UNASSIGNED: The present study demonstrates that inulicin possesses anti-inflammatory effects in vitro and in vivo, which suggests that inulicin might be a promising candidate for the treatment of inflammatory diseases.
摘要:
■Inulicin是InulaeFlos中的倍半萜内酯,临床上用于治疗炎症性疾病,比如咳嗽,痰和呕吐。本研究旨在通过使用LPS诱导的体外和体内模型来证明inulicin的抗炎活性和潜在机制。
■使用LPS刺激的RAW264.7巨噬细胞和小鼠腹膜巨噬细胞(MPMs)来评估inulicin的体外抗炎活性,而内毒素血症小鼠用于评估其体内作用。通过ELISA测定细胞因子水平。RT-qPCR和蛋白质印迹用于测定靶基因的mRNA和蛋白质水平。用报道质粒pNFκB-TA-luc或pAP1-TA-luc转染的RAW264.7巨噬细胞用于测定NF-κB或AP-1信号传导的激活。
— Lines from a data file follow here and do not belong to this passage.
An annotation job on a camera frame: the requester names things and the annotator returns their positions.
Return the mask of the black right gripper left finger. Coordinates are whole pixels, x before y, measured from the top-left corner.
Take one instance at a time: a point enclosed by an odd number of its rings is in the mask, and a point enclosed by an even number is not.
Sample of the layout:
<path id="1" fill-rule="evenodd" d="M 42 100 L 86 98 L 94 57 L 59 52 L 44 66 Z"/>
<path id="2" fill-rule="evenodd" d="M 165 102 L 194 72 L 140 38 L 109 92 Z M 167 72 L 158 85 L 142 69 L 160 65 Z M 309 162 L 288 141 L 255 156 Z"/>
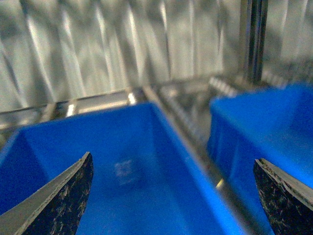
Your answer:
<path id="1" fill-rule="evenodd" d="M 0 217 L 2 235 L 74 235 L 86 210 L 94 175 L 86 152 L 76 163 Z"/>

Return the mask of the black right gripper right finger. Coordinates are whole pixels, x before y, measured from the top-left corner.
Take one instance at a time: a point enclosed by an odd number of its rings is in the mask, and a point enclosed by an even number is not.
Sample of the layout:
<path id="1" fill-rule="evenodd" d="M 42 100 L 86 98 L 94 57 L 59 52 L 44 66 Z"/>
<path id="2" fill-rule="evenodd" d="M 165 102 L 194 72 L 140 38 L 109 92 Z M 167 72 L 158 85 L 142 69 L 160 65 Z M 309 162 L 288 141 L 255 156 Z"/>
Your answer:
<path id="1" fill-rule="evenodd" d="M 313 189 L 261 158 L 253 174 L 259 199 L 276 235 L 313 233 Z"/>

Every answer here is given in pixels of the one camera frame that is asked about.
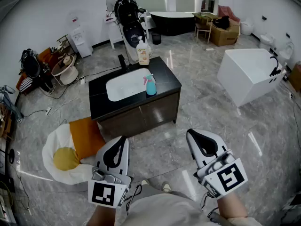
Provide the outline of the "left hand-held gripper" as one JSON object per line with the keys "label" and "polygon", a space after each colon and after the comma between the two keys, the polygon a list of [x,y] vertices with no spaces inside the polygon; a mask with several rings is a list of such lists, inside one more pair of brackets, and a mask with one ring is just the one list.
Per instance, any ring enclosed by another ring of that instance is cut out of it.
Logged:
{"label": "left hand-held gripper", "polygon": [[120,208],[132,182],[127,176],[128,138],[119,136],[102,146],[96,154],[95,166],[88,181],[88,201],[103,207]]}

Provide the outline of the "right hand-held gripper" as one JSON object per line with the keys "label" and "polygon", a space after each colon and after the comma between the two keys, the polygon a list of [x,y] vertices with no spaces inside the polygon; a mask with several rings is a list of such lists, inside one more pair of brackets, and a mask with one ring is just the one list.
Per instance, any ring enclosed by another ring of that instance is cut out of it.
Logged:
{"label": "right hand-held gripper", "polygon": [[[233,156],[223,139],[204,129],[188,129],[186,139],[198,171],[194,176],[208,192],[220,199],[248,181],[243,164]],[[207,156],[218,156],[209,164]]]}

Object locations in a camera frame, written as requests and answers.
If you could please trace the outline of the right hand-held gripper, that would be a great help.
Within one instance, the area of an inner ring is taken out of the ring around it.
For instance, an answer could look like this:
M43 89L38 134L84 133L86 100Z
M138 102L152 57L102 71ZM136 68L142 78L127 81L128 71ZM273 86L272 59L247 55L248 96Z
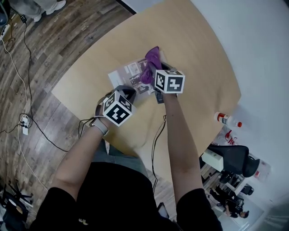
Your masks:
M152 75L154 75L154 90L158 104L164 103L163 94L183 93L185 75L175 67L161 62L162 70L150 65Z

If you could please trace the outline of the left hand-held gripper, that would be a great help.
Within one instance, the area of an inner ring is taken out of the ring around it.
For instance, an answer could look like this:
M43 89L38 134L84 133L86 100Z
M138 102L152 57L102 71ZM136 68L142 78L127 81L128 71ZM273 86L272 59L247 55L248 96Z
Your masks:
M136 90L130 86L119 85L115 92L103 101L103 116L120 127L136 111L133 105L136 97Z

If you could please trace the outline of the person's left hand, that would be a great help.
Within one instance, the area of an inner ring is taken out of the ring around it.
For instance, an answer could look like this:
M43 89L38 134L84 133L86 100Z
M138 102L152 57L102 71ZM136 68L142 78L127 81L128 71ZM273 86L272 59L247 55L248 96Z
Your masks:
M104 115L103 115L103 107L104 107L104 103L105 101L108 99L107 96L104 96L102 98L100 98L97 102L97 106L96 106L96 109L95 109L95 116L97 118L104 118Z

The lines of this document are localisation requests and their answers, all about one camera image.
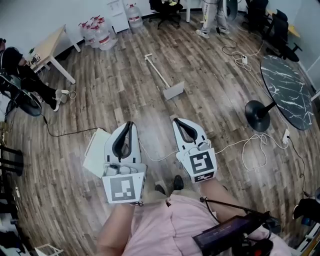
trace power strip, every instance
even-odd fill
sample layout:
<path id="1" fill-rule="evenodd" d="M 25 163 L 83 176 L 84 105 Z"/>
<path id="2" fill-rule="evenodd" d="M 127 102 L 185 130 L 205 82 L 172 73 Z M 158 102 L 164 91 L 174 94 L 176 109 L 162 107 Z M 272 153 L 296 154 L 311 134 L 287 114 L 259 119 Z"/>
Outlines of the power strip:
<path id="1" fill-rule="evenodd" d="M 283 137 L 282 137 L 282 143 L 283 144 L 288 144 L 289 143 L 289 136 L 290 136 L 289 130 L 285 129 Z"/>

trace mop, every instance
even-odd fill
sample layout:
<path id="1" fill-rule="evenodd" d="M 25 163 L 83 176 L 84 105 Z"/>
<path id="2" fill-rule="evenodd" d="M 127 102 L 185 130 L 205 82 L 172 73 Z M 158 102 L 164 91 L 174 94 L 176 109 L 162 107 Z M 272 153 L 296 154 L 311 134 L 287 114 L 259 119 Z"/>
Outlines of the mop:
<path id="1" fill-rule="evenodd" d="M 146 61 L 148 61 L 151 66 L 154 68 L 154 70 L 158 73 L 158 75 L 160 76 L 160 78 L 162 79 L 162 81 L 165 83 L 165 85 L 168 87 L 168 89 L 163 90 L 163 94 L 164 97 L 167 100 L 170 100 L 171 98 L 182 94 L 184 92 L 184 88 L 185 88 L 185 81 L 179 82 L 173 86 L 170 86 L 167 81 L 165 80 L 165 78 L 160 74 L 160 72 L 158 71 L 158 69 L 155 67 L 155 65 L 153 64 L 153 62 L 148 58 L 149 56 L 151 56 L 152 53 L 147 54 L 144 56 L 144 59 Z"/>

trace person standing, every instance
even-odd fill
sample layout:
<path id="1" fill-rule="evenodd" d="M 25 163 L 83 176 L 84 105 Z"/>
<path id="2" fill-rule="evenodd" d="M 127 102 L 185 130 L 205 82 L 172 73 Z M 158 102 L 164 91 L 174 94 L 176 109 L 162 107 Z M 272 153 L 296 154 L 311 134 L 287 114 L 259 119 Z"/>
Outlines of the person standing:
<path id="1" fill-rule="evenodd" d="M 195 32 L 197 35 L 209 39 L 209 32 L 217 17 L 217 25 L 221 33 L 229 34 L 227 20 L 223 10 L 224 0 L 203 0 L 203 25 Z"/>

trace office chair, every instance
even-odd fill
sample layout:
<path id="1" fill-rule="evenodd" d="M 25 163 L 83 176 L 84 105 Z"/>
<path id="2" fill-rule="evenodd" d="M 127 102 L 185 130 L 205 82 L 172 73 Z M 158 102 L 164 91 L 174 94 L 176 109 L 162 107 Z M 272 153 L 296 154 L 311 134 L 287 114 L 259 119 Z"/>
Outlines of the office chair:
<path id="1" fill-rule="evenodd" d="M 161 24 L 164 21 L 170 21 L 177 24 L 178 28 L 180 28 L 180 10 L 184 7 L 180 4 L 180 0 L 176 2 L 175 5 L 170 5 L 168 1 L 162 3 L 162 0 L 149 0 L 151 10 L 157 11 L 157 16 L 160 17 L 161 21 L 158 23 L 158 30 L 160 29 Z"/>
<path id="2" fill-rule="evenodd" d="M 243 22 L 242 24 L 248 25 L 249 32 L 251 31 L 259 31 L 263 33 L 265 26 L 269 27 L 270 23 L 268 20 L 271 21 L 270 18 L 266 15 L 266 8 L 268 5 L 268 0 L 245 0 L 246 7 L 248 13 L 244 16 L 247 18 L 248 22 Z"/>
<path id="3" fill-rule="evenodd" d="M 278 56 L 279 58 L 283 58 L 284 60 L 288 58 L 293 62 L 298 62 L 299 58 L 295 54 L 295 51 L 297 49 L 302 51 L 302 49 L 296 43 L 294 43 L 295 47 L 293 49 L 290 49 L 288 47 L 289 24 L 287 20 L 288 18 L 283 12 L 279 12 L 279 14 L 272 14 L 272 23 L 266 34 L 269 35 L 272 27 L 274 27 L 274 34 L 273 36 L 267 36 L 266 39 L 274 48 L 276 48 L 279 51 L 279 54 L 275 53 L 270 48 L 267 48 L 266 52 Z"/>

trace person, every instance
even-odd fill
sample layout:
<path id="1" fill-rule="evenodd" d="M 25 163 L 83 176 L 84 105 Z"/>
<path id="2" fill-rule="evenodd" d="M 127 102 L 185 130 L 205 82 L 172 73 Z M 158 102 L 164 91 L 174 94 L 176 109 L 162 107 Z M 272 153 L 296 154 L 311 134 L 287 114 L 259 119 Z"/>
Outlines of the person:
<path id="1" fill-rule="evenodd" d="M 66 96 L 61 90 L 45 85 L 38 75 L 27 65 L 23 55 L 14 47 L 6 48 L 6 40 L 0 38 L 0 68 L 8 75 L 14 75 L 21 79 L 21 88 L 32 93 L 36 92 L 54 112 L 57 112 L 61 101 Z"/>
<path id="2" fill-rule="evenodd" d="M 203 25 L 195 32 L 197 35 L 209 39 L 209 32 L 217 16 L 217 24 L 221 33 L 229 34 L 227 20 L 223 10 L 224 0 L 203 0 Z"/>
<path id="3" fill-rule="evenodd" d="M 215 178 L 202 181 L 200 187 L 201 193 L 208 199 L 240 205 Z M 216 226 L 218 222 L 206 205 L 200 202 L 200 194 L 184 189 L 180 176 L 174 178 L 174 191 L 169 198 L 160 185 L 155 189 L 149 197 L 152 203 L 142 207 L 128 203 L 115 205 L 97 238 L 97 256 L 202 255 L 192 237 Z M 246 215 L 241 209 L 221 204 L 210 202 L 209 206 L 220 222 L 236 215 Z M 268 236 L 269 230 L 261 226 L 249 238 L 261 240 Z M 272 234 L 270 240 L 273 242 L 271 256 L 291 255 L 289 247 L 280 237 Z"/>
<path id="4" fill-rule="evenodd" d="M 320 223 L 320 203 L 312 198 L 301 199 L 293 209 L 292 218 L 296 220 L 301 216 Z"/>

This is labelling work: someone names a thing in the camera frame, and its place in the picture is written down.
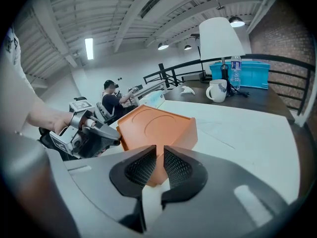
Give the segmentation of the person's left hand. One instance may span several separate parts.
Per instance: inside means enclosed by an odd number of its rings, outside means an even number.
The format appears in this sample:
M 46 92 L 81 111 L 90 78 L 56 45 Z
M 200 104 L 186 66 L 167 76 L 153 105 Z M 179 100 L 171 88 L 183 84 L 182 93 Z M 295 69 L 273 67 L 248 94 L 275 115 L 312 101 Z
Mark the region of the person's left hand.
M 53 130 L 55 134 L 59 135 L 64 128 L 70 125 L 73 113 L 70 112 L 56 112 L 53 116 Z

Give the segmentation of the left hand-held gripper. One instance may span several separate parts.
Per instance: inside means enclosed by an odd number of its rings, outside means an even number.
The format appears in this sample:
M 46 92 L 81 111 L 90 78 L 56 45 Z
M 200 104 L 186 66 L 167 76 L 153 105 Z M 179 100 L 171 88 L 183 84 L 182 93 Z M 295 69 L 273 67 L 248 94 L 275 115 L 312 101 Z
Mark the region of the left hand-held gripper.
M 69 103 L 71 121 L 59 134 L 50 132 L 54 146 L 66 155 L 92 158 L 102 154 L 110 146 L 118 146 L 121 134 L 107 124 L 94 120 L 95 106 L 88 100 Z

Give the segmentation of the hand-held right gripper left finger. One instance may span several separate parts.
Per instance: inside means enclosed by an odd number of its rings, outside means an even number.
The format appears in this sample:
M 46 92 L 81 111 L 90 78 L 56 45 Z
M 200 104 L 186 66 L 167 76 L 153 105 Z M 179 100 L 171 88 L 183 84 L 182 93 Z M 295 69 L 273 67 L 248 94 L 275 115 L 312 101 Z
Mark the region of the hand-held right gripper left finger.
M 144 237 L 142 190 L 156 166 L 156 146 L 66 162 L 53 149 L 47 155 L 79 237 Z

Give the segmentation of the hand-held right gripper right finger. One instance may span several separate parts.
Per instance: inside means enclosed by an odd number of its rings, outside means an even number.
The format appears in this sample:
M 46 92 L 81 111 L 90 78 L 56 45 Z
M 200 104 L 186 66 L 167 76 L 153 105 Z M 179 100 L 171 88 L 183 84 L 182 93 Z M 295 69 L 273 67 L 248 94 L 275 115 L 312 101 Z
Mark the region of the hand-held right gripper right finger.
M 252 237 L 288 206 L 268 184 L 222 158 L 165 146 L 163 167 L 170 190 L 151 238 Z

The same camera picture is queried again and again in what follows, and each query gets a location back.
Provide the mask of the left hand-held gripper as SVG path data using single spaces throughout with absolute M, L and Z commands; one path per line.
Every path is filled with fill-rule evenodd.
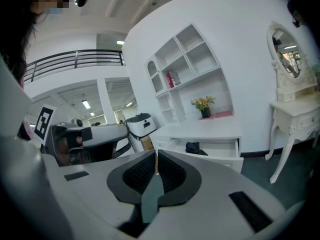
M 132 147 L 124 124 L 84 126 L 80 119 L 66 118 L 60 109 L 45 104 L 33 129 L 40 151 L 53 156 L 60 167 L 116 159 Z M 122 140 L 127 144 L 117 148 Z

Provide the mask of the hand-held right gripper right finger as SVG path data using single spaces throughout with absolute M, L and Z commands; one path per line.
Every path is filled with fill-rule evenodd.
M 271 193 L 230 167 L 173 151 L 164 154 L 195 167 L 201 186 L 185 204 L 160 208 L 141 240 L 242 240 L 254 235 L 230 198 L 235 192 L 244 192 L 271 221 L 286 211 Z

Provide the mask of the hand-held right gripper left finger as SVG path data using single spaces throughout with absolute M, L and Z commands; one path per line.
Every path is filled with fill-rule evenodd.
M 70 230 L 65 240 L 157 240 L 154 220 L 139 225 L 142 194 L 124 181 L 137 183 L 155 174 L 155 153 L 143 151 L 95 163 L 60 167 L 56 159 L 43 156 L 46 174 Z

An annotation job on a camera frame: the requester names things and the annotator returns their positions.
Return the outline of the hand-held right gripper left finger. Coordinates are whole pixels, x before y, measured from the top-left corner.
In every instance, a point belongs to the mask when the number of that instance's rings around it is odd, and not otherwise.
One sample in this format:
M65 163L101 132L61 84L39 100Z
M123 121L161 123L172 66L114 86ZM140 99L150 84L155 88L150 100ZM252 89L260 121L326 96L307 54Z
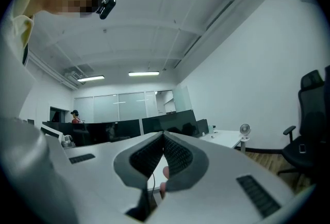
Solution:
M51 161L64 181L77 223L141 222L127 212L140 205L149 212L148 178L131 166L129 157L160 135L67 149L51 138Z

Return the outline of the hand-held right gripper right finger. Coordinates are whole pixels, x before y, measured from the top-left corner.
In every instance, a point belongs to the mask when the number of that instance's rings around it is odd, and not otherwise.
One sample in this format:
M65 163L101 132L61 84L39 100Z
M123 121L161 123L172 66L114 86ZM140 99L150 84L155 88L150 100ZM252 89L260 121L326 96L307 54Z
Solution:
M290 188L245 154L175 133L163 138L171 169L154 223L286 223L292 217Z

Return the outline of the person's right hand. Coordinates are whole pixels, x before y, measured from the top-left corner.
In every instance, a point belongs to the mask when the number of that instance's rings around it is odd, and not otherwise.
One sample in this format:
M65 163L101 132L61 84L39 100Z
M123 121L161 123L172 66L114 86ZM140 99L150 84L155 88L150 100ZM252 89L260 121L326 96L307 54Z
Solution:
M164 177L166 178L166 180L168 180L169 179L169 167L168 166L165 166L164 168L163 168L163 175L164 175ZM161 195L161 198L162 199L164 199L164 197L165 197L165 194L166 194L166 183L167 182L162 182L161 184L160 184L160 195Z

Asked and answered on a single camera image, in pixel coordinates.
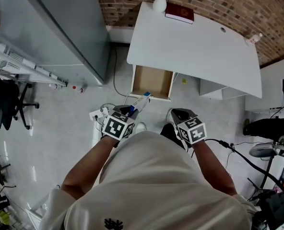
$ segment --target baseboard
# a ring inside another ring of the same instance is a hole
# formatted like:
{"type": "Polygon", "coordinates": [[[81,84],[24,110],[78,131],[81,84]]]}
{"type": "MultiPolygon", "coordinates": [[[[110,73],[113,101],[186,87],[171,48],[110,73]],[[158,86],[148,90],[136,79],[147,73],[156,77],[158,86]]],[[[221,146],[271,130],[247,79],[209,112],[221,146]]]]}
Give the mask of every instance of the baseboard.
{"type": "Polygon", "coordinates": [[[114,43],[131,43],[131,38],[133,34],[134,27],[125,27],[125,26],[106,26],[110,40],[114,43]]]}

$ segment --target open drawer
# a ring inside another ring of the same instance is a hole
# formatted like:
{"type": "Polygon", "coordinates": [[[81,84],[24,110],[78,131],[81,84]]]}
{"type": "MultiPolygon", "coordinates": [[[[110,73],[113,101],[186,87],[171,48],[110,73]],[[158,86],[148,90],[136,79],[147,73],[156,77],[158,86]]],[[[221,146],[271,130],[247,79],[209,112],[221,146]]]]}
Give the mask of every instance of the open drawer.
{"type": "Polygon", "coordinates": [[[150,92],[151,99],[171,101],[174,72],[133,65],[131,96],[140,97],[150,92]]]}

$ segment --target brick wall
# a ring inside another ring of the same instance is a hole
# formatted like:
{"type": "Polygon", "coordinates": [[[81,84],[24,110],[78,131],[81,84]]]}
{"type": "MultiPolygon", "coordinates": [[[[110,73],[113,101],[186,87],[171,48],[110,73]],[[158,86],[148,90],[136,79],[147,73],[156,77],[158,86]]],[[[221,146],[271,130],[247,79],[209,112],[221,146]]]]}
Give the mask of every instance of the brick wall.
{"type": "MultiPolygon", "coordinates": [[[[107,25],[134,26],[142,1],[99,0],[107,25]]],[[[169,0],[192,8],[250,37],[262,32],[256,44],[260,65],[284,57],[284,0],[169,0]]]]}

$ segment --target white desk
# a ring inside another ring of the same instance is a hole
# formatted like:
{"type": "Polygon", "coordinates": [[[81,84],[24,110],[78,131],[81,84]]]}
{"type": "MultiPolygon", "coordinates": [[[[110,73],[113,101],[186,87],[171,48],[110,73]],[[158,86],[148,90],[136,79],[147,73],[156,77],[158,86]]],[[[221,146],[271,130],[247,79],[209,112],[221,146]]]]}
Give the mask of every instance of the white desk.
{"type": "Polygon", "coordinates": [[[205,97],[228,99],[249,93],[261,98],[255,46],[197,14],[188,24],[157,14],[151,3],[143,2],[127,62],[200,78],[200,95],[205,97]]]}

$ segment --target office chair
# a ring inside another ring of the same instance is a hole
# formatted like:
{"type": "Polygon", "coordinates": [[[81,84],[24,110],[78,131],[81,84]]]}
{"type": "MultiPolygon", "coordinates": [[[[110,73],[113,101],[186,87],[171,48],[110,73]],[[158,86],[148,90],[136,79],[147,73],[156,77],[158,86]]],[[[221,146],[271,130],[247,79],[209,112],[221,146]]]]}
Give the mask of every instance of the office chair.
{"type": "Polygon", "coordinates": [[[34,106],[38,109],[40,105],[38,103],[23,103],[28,88],[32,88],[30,83],[26,84],[21,97],[18,98],[18,85],[13,80],[0,79],[0,128],[3,124],[5,129],[9,130],[12,118],[17,120],[18,117],[16,115],[20,112],[25,128],[30,129],[30,126],[26,124],[23,108],[25,106],[34,106]]]}

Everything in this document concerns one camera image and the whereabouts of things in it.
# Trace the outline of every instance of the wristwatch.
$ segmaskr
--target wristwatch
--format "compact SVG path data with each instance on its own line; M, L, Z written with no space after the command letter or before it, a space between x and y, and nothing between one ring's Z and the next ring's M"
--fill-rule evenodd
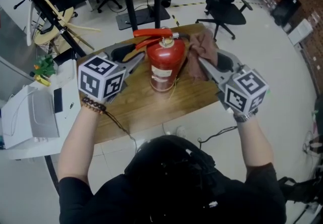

■菊粉显著抑制LPS诱导的NO产生,IL-6,c-c基序趋化因子配体2(CCL2)和IL-1β在RAW264.7细胞和MPM中。机制研究表明,它可以抑制诱导型一氧化氮合酶(iNOS),LPS刺激的RAW264.7细胞中IL-6、CCL2和IL-1βmRNA水平。此外,菊粉抑制IκBα磷酸化并阻止p65的核易位,从而使NF-κB信号失活。同时,它还通过减少JNK和ERK的磷酸化来抑制AP-1信号传导。在内毒素血症小鼠中,单次腹膜内施用伊米霉素可以减少血清和腹膜灌洗液中促炎细胞因子的产生。
■本研究表明,inulicin在体外和体内具有抗炎作用,这表明伊努霉素可能是治疗炎症性疾病的有希望的候选药物。
■使用LPS刺激的RAW264.7巨噬细胞和小鼠腹膜巨噬细胞(MPMs)来评估inulicin的体外抗炎活性,而内毒素血症小鼠用于评估其体内作用。通过ELISA测定细胞因子水平。RT-qPCR和蛋白质印迹用于测定靶基因的mRNA和蛋白质水平。用报道质粒pNFκB-TA-luc或pAP1-TA-luc转染的RAW264.7巨噬细胞用于测定NF-κB或AP-1信号传导的激活。
■菊粉显著抑制LPS诱导的NO产生,IL-6,c-c基序趋化因子配体2(CCL2)和IL-1β在RAW264.7细胞和MPM中。机制研究表明,它可以抑制诱导型一氧化氮合酶(iNOS),LPS刺激的RAW264.7细胞中IL-6、CCL2和IL-1βmRNA水平。此外,菊粉抑制IκBα磷酸化并阻止p65的核易位,从而使NF-κB信号失活。同时,它还通过减少JNK和ERK的磷酸化来抑制AP-1信号传导。在内毒素血症小鼠中,单次腹膜内施用伊米霉素可以减少血清和腹膜灌洗液中促炎细胞因子的产生。
■本研究表明,inulicin在体外和体内具有抗炎作用,这表明伊努霉素可能是治疗炎症性疾病的有希望的候选药物。